Quelle que soit l’importance de l’usure articulaire, un traitement médical d’épreuve est indispensable. La chirurgie n’a sa place qu’en cas d’échec du traitement médical.

1/ Les règles hygiéno-diététiques relèvent du bon sens comme la perte de poids, une alimentation saine, le sevrage tabagique ou l’entretien physique par une activité sportive régulière. Dans le même esprit, il est faut comprendre que l’articulation « se nourrie du mouvement » et des exercices doux de rodage articulaire comme le vélo en salle, l’elliptique, la natation ou le rameur protègent l’articulation et ralentissent l’usure.

Il est probable que l’explication de cette protection, qui peut apparaître contradictoire, réside dans la stimulation par une activité physique régulière de la sécrétion de hyaluronate endogène.

2/ Les traitements  médicamenteux  sont utiles quand la gène limite le périmètre de marche :

1. Les traitements symptomatiques comme les antalgiques et les anti-inflammatoires. Il ne faut jamais hésiter à y avoir recours car la douleur est toujours inutile.

2. L’homéopathie peut également être d’une grande aide sans avoir les effets secondaires des antalgiques classiques. Leur prescription reste néanmoins du domaine des homéopathes.
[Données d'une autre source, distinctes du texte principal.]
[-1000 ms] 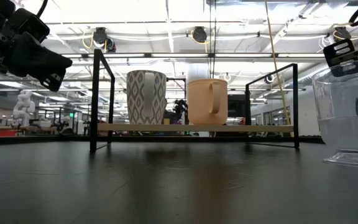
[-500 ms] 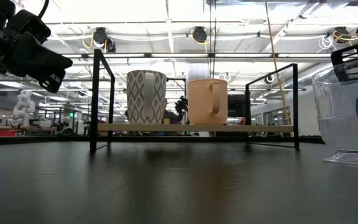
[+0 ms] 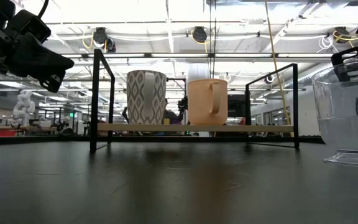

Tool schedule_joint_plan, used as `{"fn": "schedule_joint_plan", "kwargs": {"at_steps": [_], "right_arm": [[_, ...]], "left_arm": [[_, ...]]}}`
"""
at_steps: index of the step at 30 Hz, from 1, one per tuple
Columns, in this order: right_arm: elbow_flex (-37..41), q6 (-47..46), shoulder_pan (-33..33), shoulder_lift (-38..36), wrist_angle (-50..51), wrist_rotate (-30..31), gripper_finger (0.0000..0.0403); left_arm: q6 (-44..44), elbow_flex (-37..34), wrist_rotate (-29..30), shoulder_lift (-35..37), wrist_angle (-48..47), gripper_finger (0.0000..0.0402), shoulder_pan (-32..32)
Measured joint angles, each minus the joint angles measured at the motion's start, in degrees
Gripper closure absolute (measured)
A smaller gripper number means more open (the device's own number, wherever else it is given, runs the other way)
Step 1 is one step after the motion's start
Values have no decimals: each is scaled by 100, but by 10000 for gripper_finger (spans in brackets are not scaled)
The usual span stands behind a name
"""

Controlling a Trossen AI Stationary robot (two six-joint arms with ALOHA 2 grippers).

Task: Stack small to large cups/mugs on shelf
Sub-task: Put the transparent mug on the shelf

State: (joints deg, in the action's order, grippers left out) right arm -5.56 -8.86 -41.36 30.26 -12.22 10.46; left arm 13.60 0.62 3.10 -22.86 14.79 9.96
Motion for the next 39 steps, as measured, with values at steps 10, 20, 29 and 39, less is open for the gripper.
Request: {"fn": "schedule_joint_plan", "kwargs": {"at_steps": [10, 20, 29, 39], "right_arm": [[-25, 97, 0, 3, -681, -20, 392], [-990, 238, 2, 510, -74, 25, 318], [-2335, -7, 128, 1736, 1437, 160, 260], [-3126, -388, 595, 2614, 2611, 152, 255]], "left_arm": [[-144, 0, 2, -1, 1, 392, 0], [-142, 0, 2, -1, 1, 392, -2], [-144, 0, 2, -1, -9, 392, -2], [-142, 0, 2, -2, -40, 392, 0]]}}
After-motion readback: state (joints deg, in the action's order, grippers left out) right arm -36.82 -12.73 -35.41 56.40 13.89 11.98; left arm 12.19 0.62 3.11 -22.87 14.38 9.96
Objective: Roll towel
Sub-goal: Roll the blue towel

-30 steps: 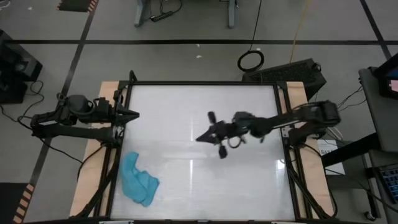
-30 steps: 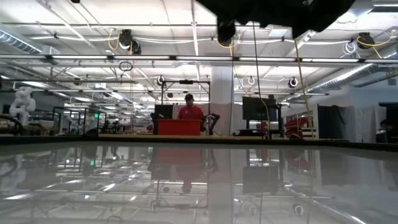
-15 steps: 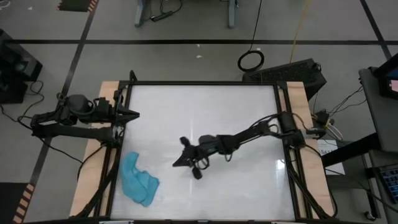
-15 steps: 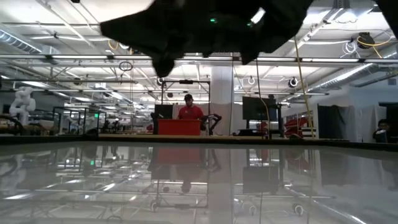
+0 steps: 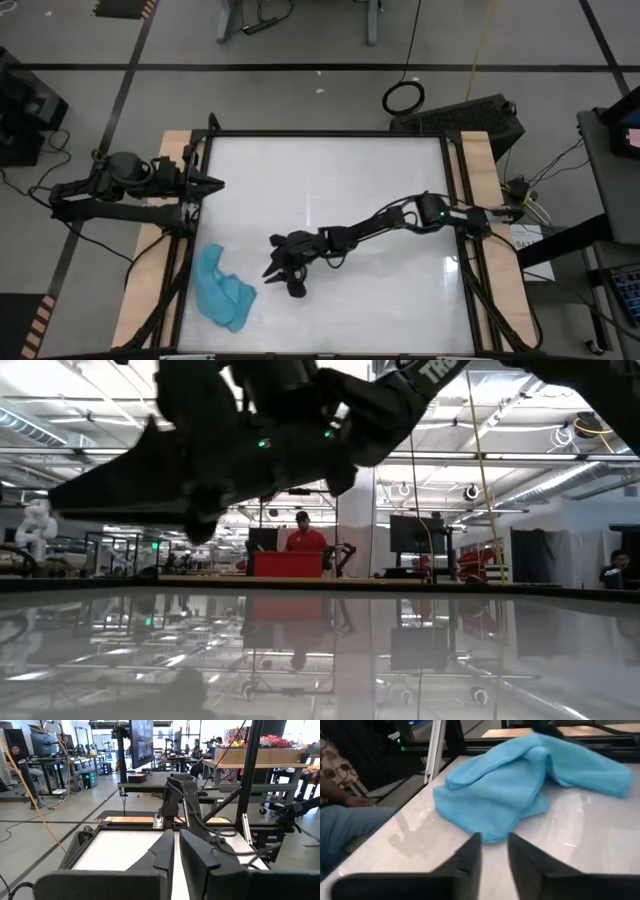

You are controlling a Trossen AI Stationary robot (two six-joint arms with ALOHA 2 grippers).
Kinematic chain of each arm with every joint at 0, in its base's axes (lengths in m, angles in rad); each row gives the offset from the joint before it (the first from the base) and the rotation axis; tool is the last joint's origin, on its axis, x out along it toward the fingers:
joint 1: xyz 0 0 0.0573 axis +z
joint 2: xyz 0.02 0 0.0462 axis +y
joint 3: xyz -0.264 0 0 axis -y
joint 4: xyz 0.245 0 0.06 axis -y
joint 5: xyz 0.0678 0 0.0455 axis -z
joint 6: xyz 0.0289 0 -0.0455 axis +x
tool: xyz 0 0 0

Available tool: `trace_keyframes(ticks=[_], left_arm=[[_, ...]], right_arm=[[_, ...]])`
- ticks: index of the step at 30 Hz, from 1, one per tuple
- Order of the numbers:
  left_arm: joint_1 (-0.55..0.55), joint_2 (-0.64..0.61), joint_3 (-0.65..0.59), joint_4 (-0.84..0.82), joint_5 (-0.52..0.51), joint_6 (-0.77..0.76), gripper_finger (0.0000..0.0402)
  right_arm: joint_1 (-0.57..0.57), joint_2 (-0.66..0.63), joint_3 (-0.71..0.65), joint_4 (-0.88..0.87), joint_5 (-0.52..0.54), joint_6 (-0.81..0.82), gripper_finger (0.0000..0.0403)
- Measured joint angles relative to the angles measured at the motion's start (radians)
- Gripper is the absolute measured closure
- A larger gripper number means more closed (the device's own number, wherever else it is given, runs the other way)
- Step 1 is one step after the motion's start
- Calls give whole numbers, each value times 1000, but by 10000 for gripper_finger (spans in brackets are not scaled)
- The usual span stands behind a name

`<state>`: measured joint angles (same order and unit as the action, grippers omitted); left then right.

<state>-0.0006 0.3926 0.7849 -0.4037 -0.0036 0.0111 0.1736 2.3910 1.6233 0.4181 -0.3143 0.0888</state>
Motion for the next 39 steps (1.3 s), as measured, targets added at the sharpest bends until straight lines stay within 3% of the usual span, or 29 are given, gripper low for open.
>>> trace_keyframes(ticks=[5, 10, 18, 35, 39], left_arm=[[0, 0, 0, -1, 0, 0, 363], [0, 0, 0, -2, 0, 0, 363], [0, 0, 0, -2, 0, 0, 363], [0, 0, 0, -2, 0, 0, 363], [0, 0, 0, -2, 0, 0, 363]], right_arm=[[25, 69, 91, -21, -10, -73, 207], [40, 117, 184, -76, -6, -164, 163], [37, 193, 302, -162, 33, -203, 183], [58, 194, 306, -211, 135, -265, 224], [60, 193, 306, -220, 163, -261, 252]])
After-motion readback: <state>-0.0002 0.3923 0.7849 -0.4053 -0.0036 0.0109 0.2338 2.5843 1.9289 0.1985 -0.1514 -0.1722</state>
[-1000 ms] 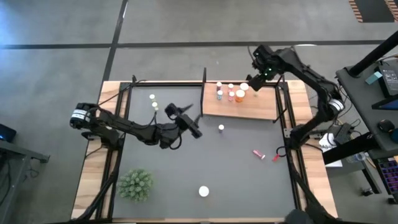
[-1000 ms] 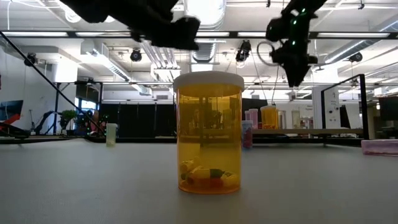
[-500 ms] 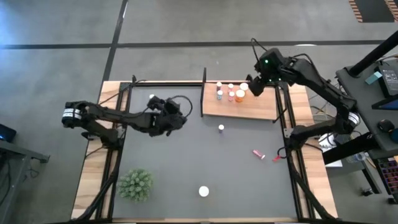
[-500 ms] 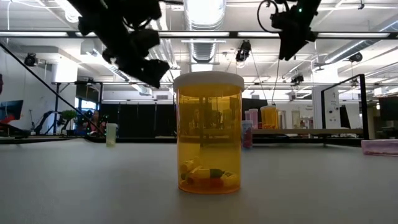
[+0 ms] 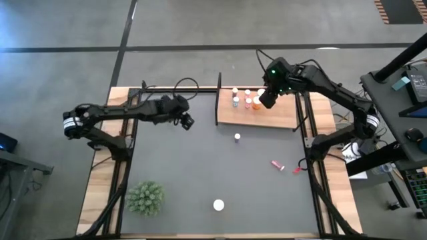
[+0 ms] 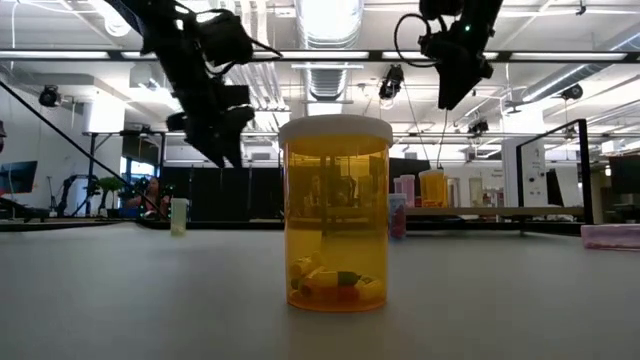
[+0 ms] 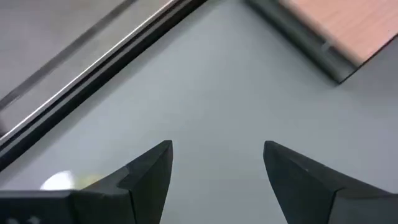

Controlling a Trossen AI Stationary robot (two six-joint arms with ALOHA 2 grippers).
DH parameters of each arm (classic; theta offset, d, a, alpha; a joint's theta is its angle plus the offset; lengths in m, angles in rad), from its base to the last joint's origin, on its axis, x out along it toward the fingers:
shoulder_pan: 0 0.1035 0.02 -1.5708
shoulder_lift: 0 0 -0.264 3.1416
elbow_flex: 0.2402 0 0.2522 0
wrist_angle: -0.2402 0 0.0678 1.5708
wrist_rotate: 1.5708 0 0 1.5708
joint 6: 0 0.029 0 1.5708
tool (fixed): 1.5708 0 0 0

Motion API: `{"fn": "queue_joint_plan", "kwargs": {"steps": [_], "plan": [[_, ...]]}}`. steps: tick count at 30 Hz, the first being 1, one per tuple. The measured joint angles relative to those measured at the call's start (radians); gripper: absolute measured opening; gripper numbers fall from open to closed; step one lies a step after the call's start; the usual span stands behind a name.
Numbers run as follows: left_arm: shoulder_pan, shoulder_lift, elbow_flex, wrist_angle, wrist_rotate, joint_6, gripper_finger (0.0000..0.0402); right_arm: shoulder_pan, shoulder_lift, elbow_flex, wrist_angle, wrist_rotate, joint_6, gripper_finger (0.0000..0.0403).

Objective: Pick and place medicine bottles onto shelf by color
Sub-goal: Put the bottom yellow pill bottle on the shelf aligned with the other yellow pill bottle

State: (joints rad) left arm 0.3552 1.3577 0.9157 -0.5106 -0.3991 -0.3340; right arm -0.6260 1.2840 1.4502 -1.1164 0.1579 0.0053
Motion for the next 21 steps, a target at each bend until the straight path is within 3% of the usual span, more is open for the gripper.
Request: {"fn": "queue_joint_plan", "kwargs": {"steps": [4,8,12,21], "plan": [[0.012,-0.048,0.008,-0.221,0.001,0.000,0.0235,0.000,0.030,0.000,0.000,0.000,-0.029,0.0164],[0.012,-0.094,0.000,-0.341,-0.037,-0.061,0.0235,0.000,0.053,0.000,0.000,0.001,-0.051,0.0164],[0.020,-0.116,-0.038,-0.330,-0.102,-0.140,0.0235,0.000,0.062,0.000,0.000,0.002,-0.069,0.0164],[0.084,-0.077,-0.135,-0.140,-0.108,-0.261,0.0235,0.000,0.049,0.000,0.000,0.002,-0.068,0.0164]]}}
3. Les anti arthrosiques d’action lente sont des médicaments sur ordonnances qui ont montré une petite efficacité pour ralentir la progression de l’usure radiographique. Le bénéfice reste toutefois relativement faible au prix de quelques effets secondaires. Ces traitements résultent souvent d’un compromis entre les bénéfices attendus et les risques à voir avec un rhumatologue.

4. Les compléments alimentaires comme le silicium, le curcuma, les plantes ou les vitamines n’ont jamais montré de preuves scientifiques de leur efficacité, mais leurs effets peuvent être très surprenants et la médecine doit rester modeste en respectant les convictions de chacun.

3/ Les traitements infiltratifs peuvent faire peur car forcément administrés par une « piqure ». Ils sont toutefois non négociables et obligatoires avant toute sanction chirurgicale :

1. Les corticoïdes sont des anti-inflammatoires puissants avec une action rapide. Ils permettent « d’assécher» le genou en cas d’épanchement et de retrouver quasi instantanément un genou confortable.

Malheureusement, l’effet des corticoïdes est transitoire, surtout utile pour faire passer une crise.

2. La viscoinduction est une cure de 3 injections, réalisées à une semaine d’intervalle, d’une molécule très proche du hyaluronate endogène. L’effet est double, dans un 1er temps l’apport de hyaluronate exogène compense le déficit d’acide hyaluronique, puis sur le long terme un effet chondroprotecteur (protection du cartilage) par une amélioration de la qualité du liquide arthrosique.

L’effet de l’acide hyaluronique est  progressif mais apparaît plus pérenne dans le temps avec une efficacité classiquement admise de 1 an.

Les PRP, d’apparition plus récente, sont des facteurs de croissance naturel prélevés à partir de la centrifugation de nos propres plaquettes Leur mode d’action est encore méconnu mais semble assez proche de celui de l’acide hyaluronique.

L’avenir semble probablement aux traitements mixtes Acide hyaluronique-PRP.